Asset allocatie: maatregelen treffen
Het Coronavirus heeft zich ver buiten China en haar buurlanden verspreid en het dreigt uit te groeien tot een wereldwijde pandemie. Dit heeft geleid tot een sterke daling van de aandelen en de S&P 500 Index heeft zijn ergste wekelijkse daling gekend sinds de financiële crisis van 2008.
In dit onzekere klimaat hebben wij ons in de afgelopen weken defensiever opgesteld en zijn we onderwogen in onze allocatie in aandelen terwijl we onze aangehouden geldmiddelen hebben verhoogd. Dit betekent echter niet dat we voorzichtig zullen blijven gedurende een lange periode; de ervaring leert ons dat aantrekkelijke investeringsmogelijkheden steeds opduiken wanneer markten zwichten voor een willekeurige verkoop.
Ons huidige basisscenario is dat de uitbraak van het virus de groei van het BNP van China met ongeveer 0,3 procentpunten (ppts) zal doen dalen over het gehele jaar, m.a.w. tot 5,6 procent. De impact op de hele wereld zal ongeveer de helft daarvan bedragen en de wereldeconomie zal nu waarschijnlijk groeien met ca. 2,5 tot 2,6 procent in 2020.
De situatie kan echter veel ernstiger worden als het Coronavirus uitgroeit tot een volwaardige pandemie. Academisch onderzoek geeft aan dat een lichte pandemie, zoals de Hongkonggriep van 1968-9, de groei van de wereldeconomie zou doen afnemen met 0,7 ppts, terwijl een ernstige vorm, op basis van de gegevens van de Spaanse griep van vijftig jaar geleden, ze met 4,8 ppts zou doen dalen – waardoor de wereld in een recessie zou belanden (zie diagram).
Het dient te worden opgemerkt dat de impact zich in de hele wereld zal laten voelen. Japan zou meer kunnen worden beïnvloed dan China; Europa en het VK zouden ook zware klappen kunnen krijgen.
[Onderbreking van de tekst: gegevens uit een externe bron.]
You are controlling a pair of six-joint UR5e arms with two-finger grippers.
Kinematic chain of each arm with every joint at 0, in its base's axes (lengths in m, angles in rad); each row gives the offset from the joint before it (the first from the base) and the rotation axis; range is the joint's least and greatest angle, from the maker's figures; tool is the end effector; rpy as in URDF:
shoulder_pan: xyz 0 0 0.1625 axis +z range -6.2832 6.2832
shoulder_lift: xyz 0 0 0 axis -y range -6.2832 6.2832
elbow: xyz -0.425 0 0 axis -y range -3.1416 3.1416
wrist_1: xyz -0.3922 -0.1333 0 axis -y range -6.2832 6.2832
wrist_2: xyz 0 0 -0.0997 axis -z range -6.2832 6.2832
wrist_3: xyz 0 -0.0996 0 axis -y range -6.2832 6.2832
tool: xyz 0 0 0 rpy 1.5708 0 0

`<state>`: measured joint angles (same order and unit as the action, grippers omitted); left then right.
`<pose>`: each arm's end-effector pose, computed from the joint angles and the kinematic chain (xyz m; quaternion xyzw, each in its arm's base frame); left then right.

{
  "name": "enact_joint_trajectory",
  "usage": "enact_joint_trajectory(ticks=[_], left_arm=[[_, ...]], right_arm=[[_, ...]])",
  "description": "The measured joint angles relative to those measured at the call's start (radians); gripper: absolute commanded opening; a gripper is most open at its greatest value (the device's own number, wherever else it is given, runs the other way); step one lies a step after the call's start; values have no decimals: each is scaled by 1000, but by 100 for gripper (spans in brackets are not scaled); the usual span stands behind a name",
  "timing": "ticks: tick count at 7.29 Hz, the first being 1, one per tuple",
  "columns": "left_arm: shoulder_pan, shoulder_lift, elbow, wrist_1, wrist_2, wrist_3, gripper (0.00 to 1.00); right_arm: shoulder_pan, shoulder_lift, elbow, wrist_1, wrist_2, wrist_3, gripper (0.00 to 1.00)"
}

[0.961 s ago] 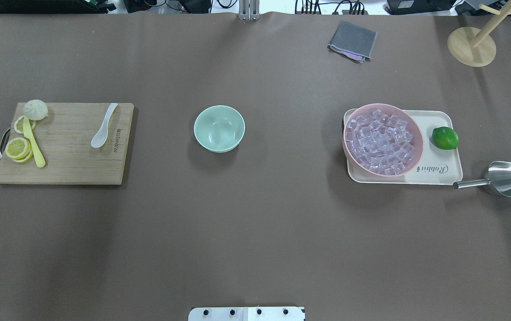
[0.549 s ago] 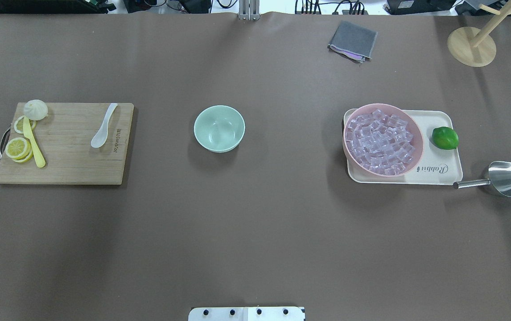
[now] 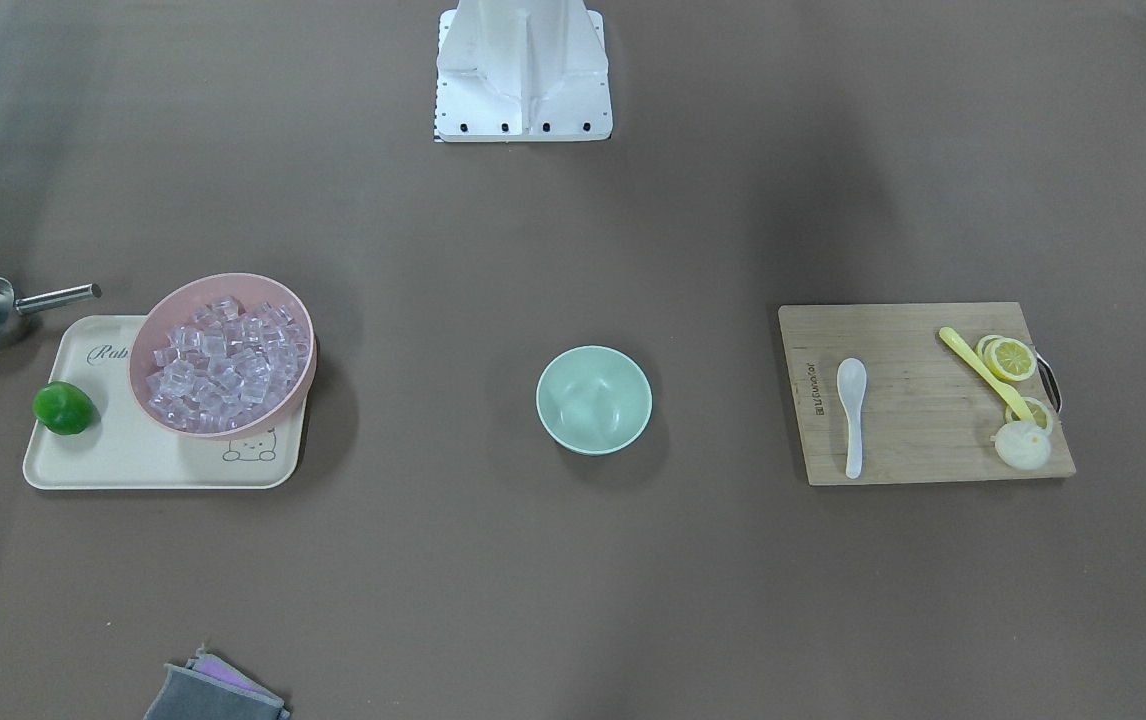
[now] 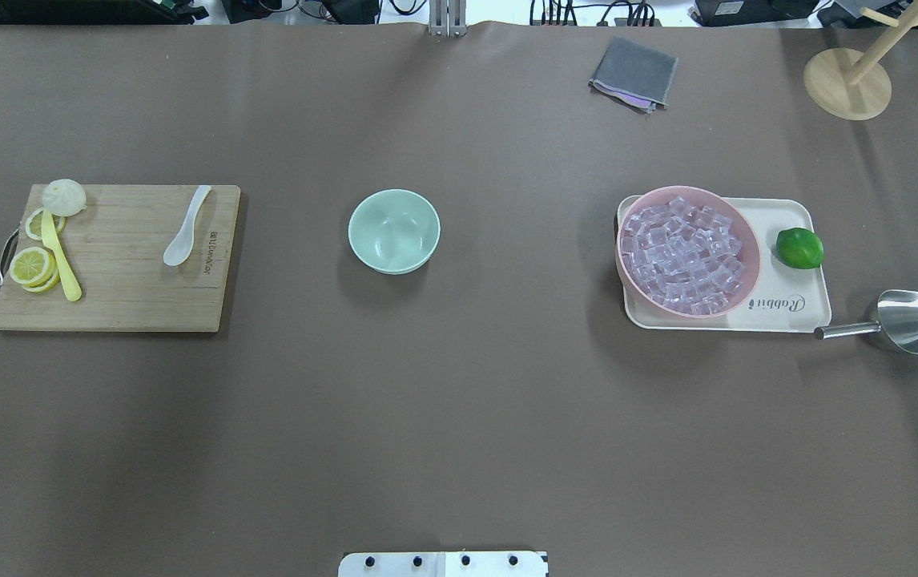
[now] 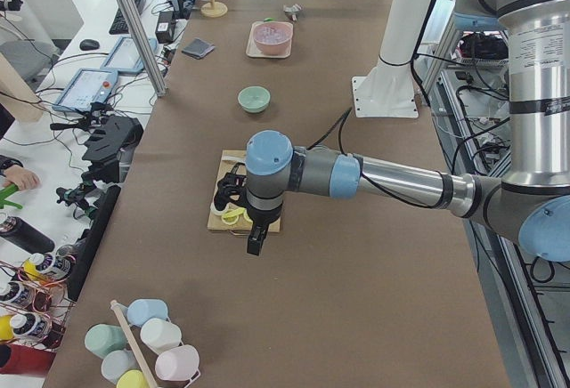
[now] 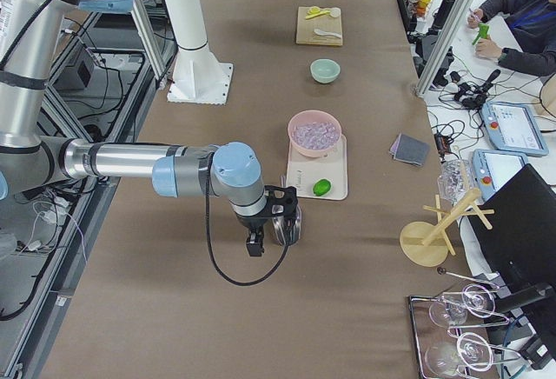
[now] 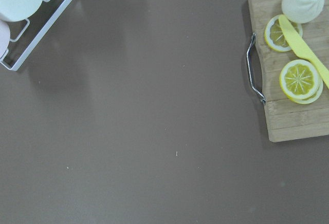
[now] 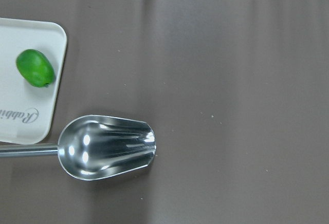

De impact is momenteel nog niet opgedoken in onze bedrijfscyclus modellen. En, vanuit een economische standpunt, kan men stellen dat er een verlossende genade is in het feit dat de wereld er relatief gezond aan toe was voor de uitbraak van het virus. Het is bemoedigend dat centrale banken en overheden in de hele wereld nu reeds stappen ondernemen om de economische schade te proberen beperken. China neemt een bijzonder sterke positie in dankzij de grote rol van de staat in de economie die haar de macht geeft om, bijvoorbeeld, energieprijzen te verlagen en grote banken op te dragen kleine en middelgrote ondernemingen te ondersteunen in getroffen regio's via verstrekte of gesubsidieerde leningen.
Onze modellen tonen aan dat de totale liquiditeitenstroom 1 in China momenteel ca. 18,9 procent bedraagt van het BNP, aanzienlijk lager dan het gemiddelde op lange termijn van 31,1 procent van het BNP, wat nog steeds meer dan voldoende ruimte laat voor de nodige stimulansen. De VS kunnen ook meer kapitaalinjecties leveren - op basis van eerdere dalende cycli, als de situatie er om vraagt, zien we de mogelijkheid van renteverlagingen van de US Federal Reserve ter waarde van maximaal 150 basispunten. Japan en Europa hebben allebei minder bewegingsvrijheid op het gebied van hun monetair beleid, maar ze voelen nu reeds de impact van het Coronavirus.
Als we de situatie bekijken door het prisma van de waarderingen is de uitbraak er op een slecht moment gekomen – aandelen, in het bijzonder, waren duur, met zowel de Amerikaanse en wereldwijde indexen noteerden absolute records bij het begin van 2020. De daaropvolgende uitverkoop heeft de uitbundigheid enigszins beperkt: de MSCI All-Country World Index lijkt nu redelijk gewaardeerd op basis van onze modellen, met een koers/boekwaarde verhouding van 2,2 maal, in overenstemming met het 20-jarige gemiddelde.
Technische indicatoren wijzen er op dat de uitverkoop zou kunnen aanhouden. Investeerder enquêtes wijzen nog steeds op een zekere zelfgenoegzaamheid. Enquêtes geven aan dat investeerders hun onderwogen positie aanhouden in aandelen en dat er weinig aanwijzingen zijn dat aandelen 'oversold' zijn. Hoewel, positieve seizoensgebonden factoren – aandelen doen het doorgaans goed van maart tot mei – kunnen de verliezen helpen beperken.